Our most common imagined audience when we write is indeed academic ecologists and ecology graduate students, usually in the US and Canada. Not that even that imagined audience is homogeneous, of course! For instance, we often focus primarily on the US and Canada, even though something like 40% of our readership is based elsewhere. But there’s no such thing as a completely homogeneous audience, and we have to imagine some target audience or other in order to write effectively. “Academic ecologists” is usually the best we can do in terms of imagining a target audience. (sometimes we try to write for academics more broadly.) Which means you’re absolutely right, it’s only in rare cases that we write for imagined non-academic audiences.
For me, academic ecologists are my imagined audience most of the time because I feel like that’s the only audience to whom I have anything to say that might be worth reading. Frankly, I’m a classic stereotypical ivory tower academic, for good and ill (and it’s definitely a mix of both). And at a broad-brush level, we do seem to mostly attract the audience we imagine and target. Past reader surveys of ours find that something like 90% of respondents are academics.
Trying to write for the audience we mostly have has its uses. For instance, it allows Brian, Meghan, and I to guess with reasonable confidence what level of background familiarity with the topic we can assume on the part of most of our audience.
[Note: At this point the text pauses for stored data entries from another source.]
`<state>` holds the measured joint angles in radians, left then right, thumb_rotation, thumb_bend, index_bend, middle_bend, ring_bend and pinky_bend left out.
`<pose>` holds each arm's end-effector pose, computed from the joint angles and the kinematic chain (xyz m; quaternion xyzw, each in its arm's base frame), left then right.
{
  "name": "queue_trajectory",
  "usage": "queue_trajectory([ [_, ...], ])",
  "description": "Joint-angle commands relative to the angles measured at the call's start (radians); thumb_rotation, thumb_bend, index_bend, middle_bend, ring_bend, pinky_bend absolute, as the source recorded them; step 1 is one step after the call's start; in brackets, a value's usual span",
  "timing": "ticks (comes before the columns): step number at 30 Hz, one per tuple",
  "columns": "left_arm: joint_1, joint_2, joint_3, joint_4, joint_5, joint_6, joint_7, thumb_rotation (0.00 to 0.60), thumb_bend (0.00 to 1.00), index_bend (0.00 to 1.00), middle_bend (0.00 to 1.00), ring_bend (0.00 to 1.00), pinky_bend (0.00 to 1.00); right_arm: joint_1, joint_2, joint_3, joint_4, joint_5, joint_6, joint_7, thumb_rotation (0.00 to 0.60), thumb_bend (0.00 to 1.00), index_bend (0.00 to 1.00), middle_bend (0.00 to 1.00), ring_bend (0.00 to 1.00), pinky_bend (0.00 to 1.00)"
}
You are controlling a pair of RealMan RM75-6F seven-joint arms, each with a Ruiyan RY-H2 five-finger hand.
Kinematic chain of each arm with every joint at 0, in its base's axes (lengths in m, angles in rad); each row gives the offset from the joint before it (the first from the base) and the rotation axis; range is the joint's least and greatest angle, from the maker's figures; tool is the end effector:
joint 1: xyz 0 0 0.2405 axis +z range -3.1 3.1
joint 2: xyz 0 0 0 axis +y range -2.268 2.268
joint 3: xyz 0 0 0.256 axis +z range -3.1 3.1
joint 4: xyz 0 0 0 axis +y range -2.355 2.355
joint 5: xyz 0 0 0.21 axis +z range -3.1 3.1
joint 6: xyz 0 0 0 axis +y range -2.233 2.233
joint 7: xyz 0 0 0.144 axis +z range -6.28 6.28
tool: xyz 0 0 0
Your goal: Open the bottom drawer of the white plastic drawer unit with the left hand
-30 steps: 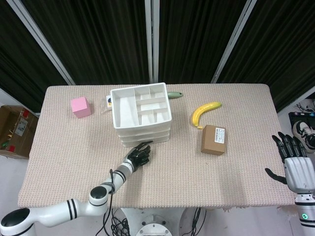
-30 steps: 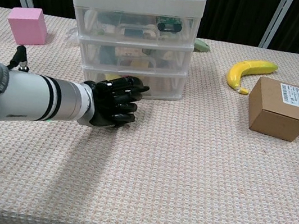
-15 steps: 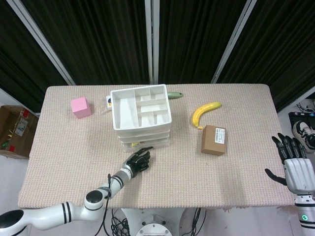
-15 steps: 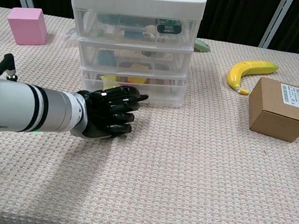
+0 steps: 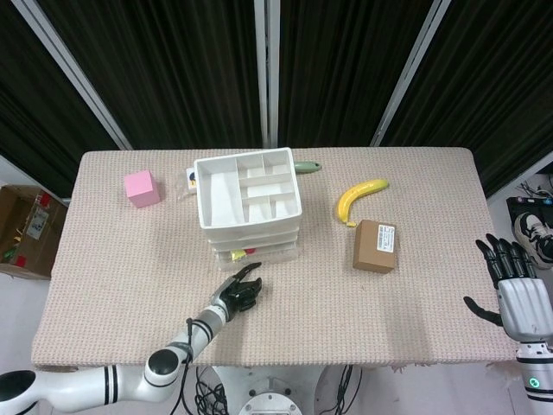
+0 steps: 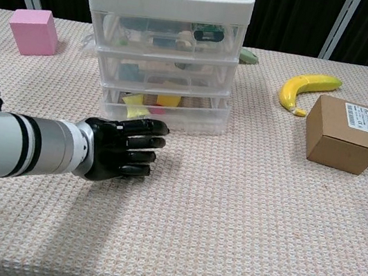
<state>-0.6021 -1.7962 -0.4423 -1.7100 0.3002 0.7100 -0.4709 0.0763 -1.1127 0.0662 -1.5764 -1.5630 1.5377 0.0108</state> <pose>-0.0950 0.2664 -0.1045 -0.1028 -0.9355 -0.3367 0.0290 -0.3071 -0.1817 0.1700 0.6025 -0.3471 0.4098 0.5904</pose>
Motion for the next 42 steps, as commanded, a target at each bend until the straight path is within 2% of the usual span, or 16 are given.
queue_trajectory([
  [1, 0.005, 0.03, 0.052, -0.05, 0.061, 0.063, 0.064, 0.6, 0.5, 0.08, 0.76, 0.9, 1.0, -0.001, -0.001, 0.0, 0.005, 0.001, 0.001, 0.005, 0.6, 0.07, 0.0, 0.01, 0.0, 0.02],
  [8, 0.041, 0.141, 0.154, -0.187, 0.252, 0.141, 0.199, 0.6, 0.5, 0.13, 0.74, 0.9, 1.0, 0.004, -0.007, 0.002, 0.019, 0.001, -0.005, 0.017, 0.6, 0.07, 0.0, 0.01, 0.0, 0.02],
  [12, 0.046, 0.191, 0.187, -0.239, 0.376, 0.187, 0.278, 0.6, 0.49, 0.16, 0.74, 0.9, 1.0, 0.006, -0.012, 0.002, 0.024, -0.002, -0.005, 0.021, 0.6, 0.07, 0.0, 0.01, 0.0, 0.02],
  [15, 0.026, 0.196, 0.211, -0.212, 0.482, 0.236, 0.377, 0.6, 0.49, 0.17, 0.74, 0.9, 1.0, 0.007, -0.016, 0.0, 0.027, -0.007, -0.003, 0.026, 0.6, 0.07, 0.0, 0.01, 0.0, 0.02],
  [19, -0.004, 0.153, 0.225, -0.131, 0.57, 0.312, 0.493, 0.6, 0.49, 0.16, 0.76, 0.91, 1.0, 0.004, -0.017, -0.002, 0.031, -0.011, 0.004, 0.03, 0.6, 0.07, 0.0, 0.01, 0.0, 0.02],
  [28, -0.069, 0.111, 0.249, -0.033, 0.559, 0.317, 0.668, 0.6, 0.49, 0.16, 0.78, 0.92, 1.0, -0.004, -0.017, -0.002, 0.04, -0.01, 0.016, 0.042, 0.6, 0.07, 0.0, 0.01, 0.0, 0.02],
  [34, -0.098, 0.117, 0.257, -0.024, 0.491, 0.295, 0.746, 0.6, 0.49, 0.16, 0.79, 0.93, 1.0, -0.006, -0.021, -0.003, 0.051, -0.006, 0.015, 0.05, 0.6, 0.07, 0.0, 0.01, 0.0, 0.02],
  [37, -0.111, 0.138, 0.26, -0.051, 0.469, 0.272, 0.764, 0.6, 0.49, 0.21, 0.8, 0.93, 1.0, -0.006, -0.024, -0.003, 0.056, -0.005, 0.013, 0.054, 0.6, 0.07, 0.0, 0.01, 0.0, 0.02],
  [42, -0.1, 0.172, 0.281, -0.108, 0.507, 0.265, 0.746, 0.6, 0.49, 0.31, 0.8, 0.93, 1.0, -0.004, -0.025, -0.002, 0.061, -0.004, 0.011, 0.056, 0.6, 0.07, 0.0, 0.01, 0.0, 0.02],
])
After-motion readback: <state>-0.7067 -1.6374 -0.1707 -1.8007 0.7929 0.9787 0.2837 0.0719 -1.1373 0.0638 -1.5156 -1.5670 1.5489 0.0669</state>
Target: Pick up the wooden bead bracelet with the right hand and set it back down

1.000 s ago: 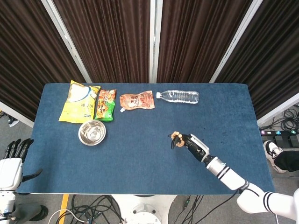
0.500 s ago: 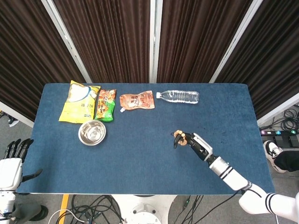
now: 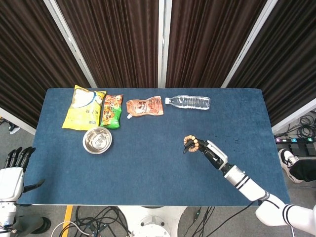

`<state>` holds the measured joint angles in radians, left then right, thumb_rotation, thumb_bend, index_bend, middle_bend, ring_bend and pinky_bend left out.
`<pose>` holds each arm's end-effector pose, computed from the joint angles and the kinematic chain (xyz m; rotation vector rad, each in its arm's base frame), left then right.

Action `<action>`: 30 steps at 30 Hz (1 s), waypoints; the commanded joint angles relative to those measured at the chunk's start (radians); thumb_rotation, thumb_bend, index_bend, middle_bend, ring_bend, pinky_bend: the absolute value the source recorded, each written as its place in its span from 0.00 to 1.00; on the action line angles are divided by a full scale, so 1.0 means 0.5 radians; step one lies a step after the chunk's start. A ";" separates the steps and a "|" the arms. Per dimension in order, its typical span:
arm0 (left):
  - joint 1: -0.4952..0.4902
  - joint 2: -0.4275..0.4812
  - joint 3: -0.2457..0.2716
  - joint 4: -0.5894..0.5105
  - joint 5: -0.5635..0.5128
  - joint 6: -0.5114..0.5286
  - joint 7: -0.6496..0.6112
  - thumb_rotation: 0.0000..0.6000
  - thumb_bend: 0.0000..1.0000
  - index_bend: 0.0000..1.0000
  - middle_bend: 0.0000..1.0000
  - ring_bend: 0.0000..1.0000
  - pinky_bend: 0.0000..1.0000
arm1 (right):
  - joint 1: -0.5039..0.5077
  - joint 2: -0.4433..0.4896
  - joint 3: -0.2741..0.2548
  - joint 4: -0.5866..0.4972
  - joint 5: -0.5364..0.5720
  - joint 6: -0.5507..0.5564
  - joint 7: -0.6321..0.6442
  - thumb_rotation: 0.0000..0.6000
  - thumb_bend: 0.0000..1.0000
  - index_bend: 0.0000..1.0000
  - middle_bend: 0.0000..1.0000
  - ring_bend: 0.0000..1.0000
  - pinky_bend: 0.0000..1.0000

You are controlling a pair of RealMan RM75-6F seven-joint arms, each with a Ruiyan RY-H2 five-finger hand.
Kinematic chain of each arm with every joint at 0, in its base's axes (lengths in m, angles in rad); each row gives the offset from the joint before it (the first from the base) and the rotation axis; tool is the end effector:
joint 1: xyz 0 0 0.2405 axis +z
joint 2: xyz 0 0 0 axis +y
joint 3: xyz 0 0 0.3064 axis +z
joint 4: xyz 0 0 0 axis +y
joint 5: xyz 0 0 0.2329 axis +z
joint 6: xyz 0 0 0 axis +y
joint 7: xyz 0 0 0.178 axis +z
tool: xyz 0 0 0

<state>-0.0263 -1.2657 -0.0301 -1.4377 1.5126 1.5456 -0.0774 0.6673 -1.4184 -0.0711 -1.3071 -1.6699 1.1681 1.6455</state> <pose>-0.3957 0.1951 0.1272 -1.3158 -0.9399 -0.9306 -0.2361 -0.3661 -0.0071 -1.1987 2.3108 -1.5792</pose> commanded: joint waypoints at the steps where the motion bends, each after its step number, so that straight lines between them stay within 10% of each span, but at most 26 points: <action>1: -0.002 -0.001 -0.001 -0.001 -0.001 -0.004 0.001 1.00 0.00 0.11 0.09 0.00 0.00 | -0.004 -0.001 0.011 0.004 0.017 0.002 -0.008 0.27 1.00 0.32 0.42 0.06 0.00; 9: -0.005 0.008 -0.003 -0.013 -0.001 -0.006 0.015 1.00 0.00 0.11 0.09 0.00 0.00 | 0.018 0.026 0.021 -0.036 0.044 -0.060 0.003 0.28 0.29 0.31 0.47 0.07 0.00; 19: 0.002 0.010 0.001 -0.022 -0.005 -0.002 0.020 1.00 0.00 0.11 0.09 0.00 0.00 | 0.006 0.022 0.017 -0.030 0.037 -0.035 0.121 0.28 0.52 0.46 0.50 0.09 0.00; 30: -0.009 0.013 -0.005 -0.023 -0.002 -0.009 0.025 1.00 0.00 0.11 0.09 0.00 0.00 | -0.012 0.034 0.030 -0.026 0.063 -0.035 0.199 0.28 0.52 0.51 0.51 0.09 0.00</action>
<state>-0.0308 -1.2591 -0.0327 -1.4491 1.5116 1.5408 -0.0649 0.6615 -1.4020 -0.0565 -1.3203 -1.6382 1.1509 1.7412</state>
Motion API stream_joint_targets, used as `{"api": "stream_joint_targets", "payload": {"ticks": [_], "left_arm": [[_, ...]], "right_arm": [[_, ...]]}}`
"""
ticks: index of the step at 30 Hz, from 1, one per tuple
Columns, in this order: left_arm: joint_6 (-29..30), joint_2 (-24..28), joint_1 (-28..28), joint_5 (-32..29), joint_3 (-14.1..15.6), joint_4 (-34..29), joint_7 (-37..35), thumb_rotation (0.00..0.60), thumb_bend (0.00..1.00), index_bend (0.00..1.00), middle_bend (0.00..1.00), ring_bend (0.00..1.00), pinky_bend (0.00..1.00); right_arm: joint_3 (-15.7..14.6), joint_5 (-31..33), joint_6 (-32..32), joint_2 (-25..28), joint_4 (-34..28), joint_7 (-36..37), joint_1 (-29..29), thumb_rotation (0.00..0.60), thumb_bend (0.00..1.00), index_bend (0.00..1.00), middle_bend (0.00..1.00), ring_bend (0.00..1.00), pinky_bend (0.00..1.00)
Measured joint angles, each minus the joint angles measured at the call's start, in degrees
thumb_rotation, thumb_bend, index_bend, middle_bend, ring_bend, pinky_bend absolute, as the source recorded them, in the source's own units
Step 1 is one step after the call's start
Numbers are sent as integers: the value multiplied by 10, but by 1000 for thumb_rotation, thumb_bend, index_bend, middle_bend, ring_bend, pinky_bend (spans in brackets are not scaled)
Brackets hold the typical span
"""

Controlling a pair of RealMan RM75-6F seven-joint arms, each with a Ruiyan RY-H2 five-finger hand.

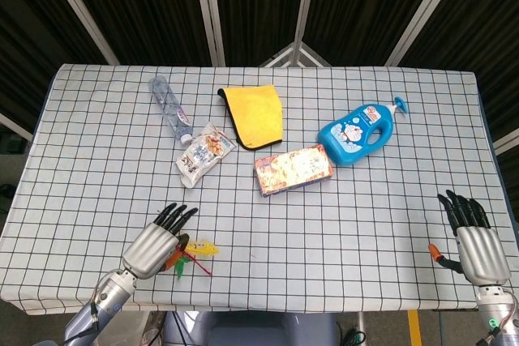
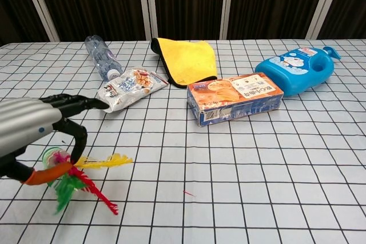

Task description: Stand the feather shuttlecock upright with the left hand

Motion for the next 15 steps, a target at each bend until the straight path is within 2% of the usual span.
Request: {"api": "stream_joint_targets", "payload": {"ticks": [7, 15], "left_arm": [[14, 19, -9, -16, -28, -18, -15, 600, 636, 596, 38, 0, 0], [16, 15, -14, -28, -34, -8, -15, 600, 636, 598, 40, 0, 0]], "right_arm": [[0, -1, 0, -1, 0, -2, 0, 600, 334, 0, 0, 0, 0], [-1, 0, 0, -1, -1, -5, 0, 600, 334, 0, 0, 0, 0]]}}
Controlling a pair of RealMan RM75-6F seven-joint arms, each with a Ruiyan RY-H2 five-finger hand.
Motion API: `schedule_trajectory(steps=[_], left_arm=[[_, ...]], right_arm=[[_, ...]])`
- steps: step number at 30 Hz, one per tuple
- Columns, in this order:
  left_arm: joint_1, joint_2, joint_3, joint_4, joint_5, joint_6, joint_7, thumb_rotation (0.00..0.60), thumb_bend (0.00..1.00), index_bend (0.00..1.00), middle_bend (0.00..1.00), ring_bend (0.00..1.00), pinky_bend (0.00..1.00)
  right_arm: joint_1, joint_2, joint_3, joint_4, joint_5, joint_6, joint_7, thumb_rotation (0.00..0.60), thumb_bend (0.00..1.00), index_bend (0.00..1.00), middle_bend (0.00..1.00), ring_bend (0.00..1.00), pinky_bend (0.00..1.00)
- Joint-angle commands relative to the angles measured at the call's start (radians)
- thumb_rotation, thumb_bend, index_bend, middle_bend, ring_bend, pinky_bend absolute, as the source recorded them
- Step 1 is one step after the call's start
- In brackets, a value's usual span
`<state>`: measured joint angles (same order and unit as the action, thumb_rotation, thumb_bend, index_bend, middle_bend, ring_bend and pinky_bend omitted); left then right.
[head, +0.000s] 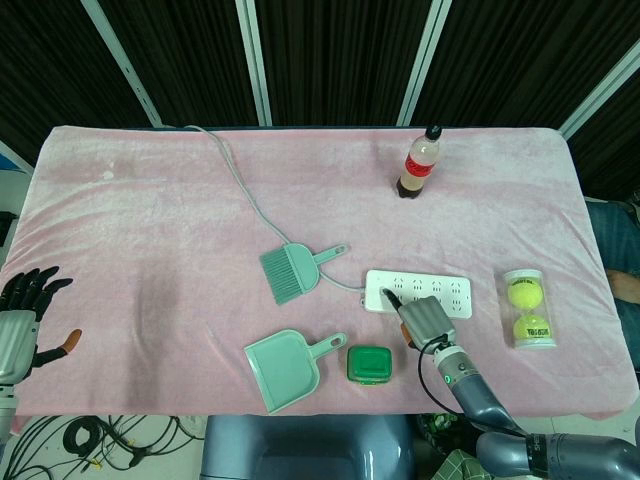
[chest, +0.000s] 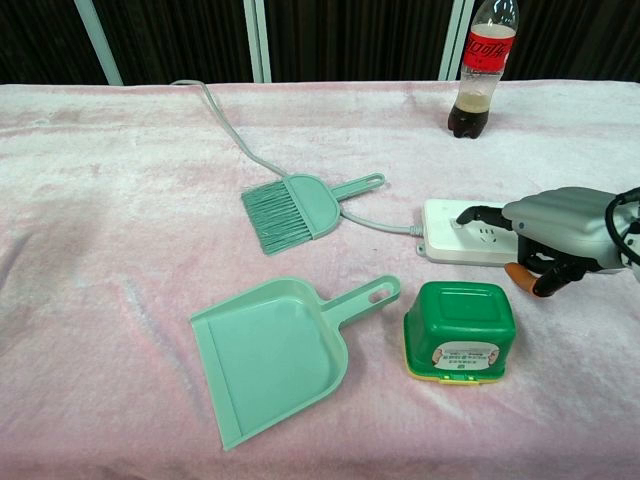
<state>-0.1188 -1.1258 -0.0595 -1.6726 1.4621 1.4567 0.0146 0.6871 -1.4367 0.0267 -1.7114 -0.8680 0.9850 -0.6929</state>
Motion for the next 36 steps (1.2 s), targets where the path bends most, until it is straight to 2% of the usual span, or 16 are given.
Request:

That hopefully helps us minimize the frequency with which we either bore or confuse readers. It also helps us anticipate and address questions and objections that members of that audience are likely to have. Obviously, perfection on this is impossible to achieve, because again, the audience for any post will always be heterogeneous on various dimensions. But you’re right, the fact that we’re writing for an imagined audience comprised mostly of academic ecologists surely also creates some self-reinforcing blind spots on our part, and so has the side effect of making our writing worse for at least some non-academics than it otherwise would be.
I confess I’m unsure how best to address the issue you raise, either in the narrow context of polls like this one, or in the broader context of how Meghan, Brian, and I blog. I’d welcome suggestions on this.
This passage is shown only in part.